В его синих глазах плескалась злость, смешанная с отчаянием. На миг я усомнилась, правильно ли давить на него. Но как иначе? Как бороться не зная с чем.

— Хочешь знать, что?! – прорычал он.

— Да.

— Каждую ночь. Я будто наяву вижу, как тебя терзают – вновь и вновь, — от боли в его голосе сжалось сердце, — Но не могу даже шевельнуться. И лишь беспомощно смотрю….

Он отвернулся, с силой зажмурился, словно ужасная сцена и сейчас была у него перед глазами.

— Стас! – я забралась в кровать. Коснувшись его щеки, заставила повернуться ко мне, — Но ты же меня спас. Тогда в лесу, в тереме, в той хижине, у Киевских ворот. Ты убил тех, кто угрожал мне — Захара и Берсерка, — я склонилась к нему так, что наши лица разделяла лишь пара сантиметров, — Их больше нет! Берсерков больше нет! А мы живы – ты и я. Кошмар не повториться больше, а случись иначе – ты вновь спасешь меня.

— Почему ты так уверена?

— Потому что знаю тебя. Потому, что видела на что ты способен вопреки всему. Потому, что в чужом для себя мире я чувствую себя в безопасности лишь от того что ты рядом.

— Я так люблю тебя, — тихо сказал он.

— Больше жизни, — прошептала я в ответ.

Глава 8.

— Кажется, я просила вас оставаться в постели, — я уперла руки в бока и со всей возможной строгостью воззрилась на Крепимира стоявшего посреди покоев в исподнем, опираясь на сооруженного для него прапрадеда современного костыля, — Мышцы только начали заживать, вам нельзя напрягать ногу.

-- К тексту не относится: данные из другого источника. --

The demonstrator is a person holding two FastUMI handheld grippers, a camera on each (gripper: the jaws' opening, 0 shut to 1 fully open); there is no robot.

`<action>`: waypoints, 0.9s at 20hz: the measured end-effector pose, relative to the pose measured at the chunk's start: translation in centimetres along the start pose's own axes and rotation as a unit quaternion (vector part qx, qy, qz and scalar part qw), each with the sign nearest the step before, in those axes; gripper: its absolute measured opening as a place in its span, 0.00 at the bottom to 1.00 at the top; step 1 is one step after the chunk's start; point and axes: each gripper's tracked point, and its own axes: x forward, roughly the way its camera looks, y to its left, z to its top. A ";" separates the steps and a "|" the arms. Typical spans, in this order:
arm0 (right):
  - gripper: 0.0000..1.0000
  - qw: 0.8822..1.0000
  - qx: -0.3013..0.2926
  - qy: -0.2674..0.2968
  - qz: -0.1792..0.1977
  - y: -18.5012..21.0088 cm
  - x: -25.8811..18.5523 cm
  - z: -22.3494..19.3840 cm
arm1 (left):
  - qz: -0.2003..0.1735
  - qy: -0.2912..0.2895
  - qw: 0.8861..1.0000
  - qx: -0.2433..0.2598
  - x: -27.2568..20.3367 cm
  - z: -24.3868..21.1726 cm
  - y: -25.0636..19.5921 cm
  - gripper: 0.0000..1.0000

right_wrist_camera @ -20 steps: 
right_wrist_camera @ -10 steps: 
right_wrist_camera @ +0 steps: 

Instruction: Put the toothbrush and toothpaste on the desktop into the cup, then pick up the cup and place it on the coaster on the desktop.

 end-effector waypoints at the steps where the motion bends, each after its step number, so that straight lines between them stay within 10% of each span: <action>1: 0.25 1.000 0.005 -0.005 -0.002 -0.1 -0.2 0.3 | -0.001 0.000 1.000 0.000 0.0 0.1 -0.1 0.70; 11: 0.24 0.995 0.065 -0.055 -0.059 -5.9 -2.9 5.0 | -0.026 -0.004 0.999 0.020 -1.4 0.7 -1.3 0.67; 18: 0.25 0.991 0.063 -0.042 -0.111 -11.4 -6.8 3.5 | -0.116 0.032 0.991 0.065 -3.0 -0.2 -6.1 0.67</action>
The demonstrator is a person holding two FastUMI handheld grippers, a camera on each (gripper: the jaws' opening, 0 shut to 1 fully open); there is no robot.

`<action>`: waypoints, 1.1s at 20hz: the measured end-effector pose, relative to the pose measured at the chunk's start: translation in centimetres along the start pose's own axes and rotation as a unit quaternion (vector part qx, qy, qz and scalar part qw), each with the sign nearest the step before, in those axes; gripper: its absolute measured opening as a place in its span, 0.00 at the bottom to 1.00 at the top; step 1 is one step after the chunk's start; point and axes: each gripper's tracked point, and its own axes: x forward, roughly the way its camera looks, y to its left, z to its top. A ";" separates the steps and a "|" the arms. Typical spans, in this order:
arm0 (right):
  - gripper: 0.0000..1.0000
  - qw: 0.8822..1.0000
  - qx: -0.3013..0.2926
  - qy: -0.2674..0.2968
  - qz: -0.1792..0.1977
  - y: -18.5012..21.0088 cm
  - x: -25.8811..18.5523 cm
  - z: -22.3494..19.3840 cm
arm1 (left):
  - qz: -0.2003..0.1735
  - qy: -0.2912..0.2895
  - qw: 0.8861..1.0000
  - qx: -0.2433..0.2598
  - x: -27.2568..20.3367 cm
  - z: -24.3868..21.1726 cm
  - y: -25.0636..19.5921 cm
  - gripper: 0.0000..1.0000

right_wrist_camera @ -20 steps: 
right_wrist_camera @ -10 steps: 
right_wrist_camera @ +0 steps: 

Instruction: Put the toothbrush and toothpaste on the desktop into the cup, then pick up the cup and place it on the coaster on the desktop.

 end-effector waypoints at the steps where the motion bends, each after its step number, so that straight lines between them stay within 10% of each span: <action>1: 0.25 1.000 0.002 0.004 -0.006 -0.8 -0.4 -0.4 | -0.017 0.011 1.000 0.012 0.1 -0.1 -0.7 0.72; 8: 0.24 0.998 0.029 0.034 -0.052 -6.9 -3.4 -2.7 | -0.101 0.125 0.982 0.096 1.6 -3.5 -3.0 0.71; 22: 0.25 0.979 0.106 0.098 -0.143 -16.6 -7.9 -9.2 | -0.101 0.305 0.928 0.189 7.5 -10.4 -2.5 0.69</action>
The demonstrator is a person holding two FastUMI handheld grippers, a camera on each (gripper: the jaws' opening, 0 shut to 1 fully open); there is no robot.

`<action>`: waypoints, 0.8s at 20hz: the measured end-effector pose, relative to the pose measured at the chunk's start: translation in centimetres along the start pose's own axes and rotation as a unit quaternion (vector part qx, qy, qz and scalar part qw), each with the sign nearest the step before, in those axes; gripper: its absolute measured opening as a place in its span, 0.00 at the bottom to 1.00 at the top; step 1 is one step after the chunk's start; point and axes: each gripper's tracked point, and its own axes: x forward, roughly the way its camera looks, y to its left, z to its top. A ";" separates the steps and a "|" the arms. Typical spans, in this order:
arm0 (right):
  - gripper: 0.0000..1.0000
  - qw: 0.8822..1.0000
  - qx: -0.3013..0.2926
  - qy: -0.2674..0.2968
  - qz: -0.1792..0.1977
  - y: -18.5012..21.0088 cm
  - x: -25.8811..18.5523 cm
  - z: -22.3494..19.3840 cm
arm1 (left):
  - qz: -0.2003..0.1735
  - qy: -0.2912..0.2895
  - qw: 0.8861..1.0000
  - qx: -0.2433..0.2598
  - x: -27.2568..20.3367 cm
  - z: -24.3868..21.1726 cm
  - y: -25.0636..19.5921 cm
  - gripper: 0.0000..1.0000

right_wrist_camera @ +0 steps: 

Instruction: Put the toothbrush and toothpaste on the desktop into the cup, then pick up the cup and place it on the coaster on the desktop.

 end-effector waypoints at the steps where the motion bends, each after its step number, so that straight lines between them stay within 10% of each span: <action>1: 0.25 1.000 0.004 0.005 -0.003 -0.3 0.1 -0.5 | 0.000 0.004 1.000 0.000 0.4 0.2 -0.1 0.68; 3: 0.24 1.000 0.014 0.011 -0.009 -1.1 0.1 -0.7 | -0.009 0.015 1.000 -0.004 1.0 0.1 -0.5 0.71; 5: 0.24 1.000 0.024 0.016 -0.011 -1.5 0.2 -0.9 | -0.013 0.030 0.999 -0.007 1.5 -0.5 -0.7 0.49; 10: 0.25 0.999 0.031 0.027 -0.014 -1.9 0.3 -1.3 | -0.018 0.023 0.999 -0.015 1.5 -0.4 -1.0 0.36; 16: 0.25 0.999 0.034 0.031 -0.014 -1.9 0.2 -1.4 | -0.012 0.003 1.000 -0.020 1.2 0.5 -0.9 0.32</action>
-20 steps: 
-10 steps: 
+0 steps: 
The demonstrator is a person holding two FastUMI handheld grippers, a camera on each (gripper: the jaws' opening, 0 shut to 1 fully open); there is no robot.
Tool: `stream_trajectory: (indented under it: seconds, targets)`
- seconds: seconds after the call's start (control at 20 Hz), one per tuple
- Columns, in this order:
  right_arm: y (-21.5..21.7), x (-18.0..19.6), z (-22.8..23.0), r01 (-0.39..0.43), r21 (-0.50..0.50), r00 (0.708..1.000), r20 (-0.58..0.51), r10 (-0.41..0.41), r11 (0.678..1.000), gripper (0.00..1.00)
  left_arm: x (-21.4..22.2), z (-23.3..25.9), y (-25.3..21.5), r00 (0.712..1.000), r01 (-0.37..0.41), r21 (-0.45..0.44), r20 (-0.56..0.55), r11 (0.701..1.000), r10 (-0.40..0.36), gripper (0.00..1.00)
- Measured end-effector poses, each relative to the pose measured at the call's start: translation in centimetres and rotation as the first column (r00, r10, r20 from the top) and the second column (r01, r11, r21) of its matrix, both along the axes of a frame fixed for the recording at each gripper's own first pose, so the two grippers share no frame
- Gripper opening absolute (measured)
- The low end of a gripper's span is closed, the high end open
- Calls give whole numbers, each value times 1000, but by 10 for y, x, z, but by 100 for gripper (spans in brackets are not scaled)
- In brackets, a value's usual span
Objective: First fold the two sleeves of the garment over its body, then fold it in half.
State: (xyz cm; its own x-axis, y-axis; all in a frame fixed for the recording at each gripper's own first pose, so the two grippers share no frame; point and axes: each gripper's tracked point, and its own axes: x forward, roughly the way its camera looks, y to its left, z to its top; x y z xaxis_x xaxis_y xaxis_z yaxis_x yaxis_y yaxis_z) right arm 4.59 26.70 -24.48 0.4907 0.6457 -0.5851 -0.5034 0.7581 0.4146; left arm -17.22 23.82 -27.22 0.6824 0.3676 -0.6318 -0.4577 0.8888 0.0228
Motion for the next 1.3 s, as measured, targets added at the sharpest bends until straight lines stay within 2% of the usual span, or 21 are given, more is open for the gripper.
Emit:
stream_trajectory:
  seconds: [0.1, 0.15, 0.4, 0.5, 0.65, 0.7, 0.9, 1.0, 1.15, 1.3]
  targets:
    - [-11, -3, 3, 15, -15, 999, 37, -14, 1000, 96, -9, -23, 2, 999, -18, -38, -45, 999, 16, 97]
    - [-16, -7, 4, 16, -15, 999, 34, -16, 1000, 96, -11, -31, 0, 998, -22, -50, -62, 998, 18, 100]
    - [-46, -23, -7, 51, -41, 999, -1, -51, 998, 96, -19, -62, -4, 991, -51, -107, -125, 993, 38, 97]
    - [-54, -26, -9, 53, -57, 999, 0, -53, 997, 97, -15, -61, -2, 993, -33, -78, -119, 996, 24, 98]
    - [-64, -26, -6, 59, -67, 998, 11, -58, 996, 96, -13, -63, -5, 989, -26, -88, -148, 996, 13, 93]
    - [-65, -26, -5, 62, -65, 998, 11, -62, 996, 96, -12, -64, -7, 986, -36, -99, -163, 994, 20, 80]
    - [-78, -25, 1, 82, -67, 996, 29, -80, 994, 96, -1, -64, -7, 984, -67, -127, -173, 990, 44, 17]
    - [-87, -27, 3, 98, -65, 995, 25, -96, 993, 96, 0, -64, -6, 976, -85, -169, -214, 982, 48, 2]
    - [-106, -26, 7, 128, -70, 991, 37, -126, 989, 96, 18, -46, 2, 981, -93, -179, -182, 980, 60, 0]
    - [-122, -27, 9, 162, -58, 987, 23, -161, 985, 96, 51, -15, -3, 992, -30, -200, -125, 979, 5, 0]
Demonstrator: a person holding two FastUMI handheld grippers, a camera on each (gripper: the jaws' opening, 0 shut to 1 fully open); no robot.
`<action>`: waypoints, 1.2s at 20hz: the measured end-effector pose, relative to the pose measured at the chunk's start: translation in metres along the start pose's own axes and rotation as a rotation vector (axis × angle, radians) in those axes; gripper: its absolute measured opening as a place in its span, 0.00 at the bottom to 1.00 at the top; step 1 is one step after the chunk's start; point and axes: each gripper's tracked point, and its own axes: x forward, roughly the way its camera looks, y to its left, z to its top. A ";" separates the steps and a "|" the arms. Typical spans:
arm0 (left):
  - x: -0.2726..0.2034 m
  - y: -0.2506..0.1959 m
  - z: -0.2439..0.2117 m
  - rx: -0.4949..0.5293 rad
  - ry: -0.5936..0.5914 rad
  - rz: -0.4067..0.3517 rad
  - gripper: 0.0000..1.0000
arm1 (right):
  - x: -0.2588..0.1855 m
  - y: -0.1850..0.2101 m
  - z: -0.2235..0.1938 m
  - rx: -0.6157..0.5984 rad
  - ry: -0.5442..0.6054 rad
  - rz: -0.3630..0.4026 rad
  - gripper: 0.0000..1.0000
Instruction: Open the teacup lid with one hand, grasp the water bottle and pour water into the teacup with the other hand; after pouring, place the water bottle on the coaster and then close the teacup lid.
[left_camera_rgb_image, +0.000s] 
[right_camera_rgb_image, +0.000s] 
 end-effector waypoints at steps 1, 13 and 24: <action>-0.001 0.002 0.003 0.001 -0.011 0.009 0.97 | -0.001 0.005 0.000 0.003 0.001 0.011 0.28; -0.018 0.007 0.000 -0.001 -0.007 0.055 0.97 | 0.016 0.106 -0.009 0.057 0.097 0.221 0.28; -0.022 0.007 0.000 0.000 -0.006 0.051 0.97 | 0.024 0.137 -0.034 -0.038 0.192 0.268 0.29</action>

— Ишь раскомандовалась, девица, — беззлобно пробурчал он.

— Я и не думала командовать Вами, — обняв его за талию с противоположной от сделавшей то же самое Веды стороны, проговорила я. Вдвоем мы дотащили упрямого правителя до постели, а после покинули его забрав с собой палку. Подобное явление наблюдалось у всех пострадавших уже несколько дней. Мужчины шли на поправку – кто быстрее, кто медленнее, но все по одному сценарию. Возвращающиеся силы создавали иллюзию полного здоровья от того все они не желали больше прислушиваться «к девицам» и спешили вернуться к прежнему образу жизни.

Золотая осень превратила лес и городище в одно сплошное солнце, сияющее багряными оттенками. И хотя октябрь, по-здешнему листопад, выдался холодным на душе было по-летнему тепло. От того я лишь смеялась над Стасовым праведным гневом, когда вместо мяса он получал протертую кашу и куриный бульон.

— Мне нужна нормальная еда чтоб набраться сил!

— Ты нормально не ел две недели, желудок отвык, потому на обычный рацион ты будешь переходить постепенно, — терпеливо отвечала я.

Но было еще кое-что. Мы тогда впервые после его ранения вышли за ворота городища и отправились прогуляться к реке – Стас держал меня за руку, упрямо пресекая малейшие попытки поддержать его.

— В твоих краях все умели лечить гниющие раны? – начал он издалека.

— Будь твоя рана гниющей, я не смогла бы тебя спасти. Заражение лишь начиналось, — уклончиво ответила я – И, нет, не все – я уже говорила.

— Как и то, что ты с тиверских земель, — продолжал он – Только это не так – теперь-то я уверен.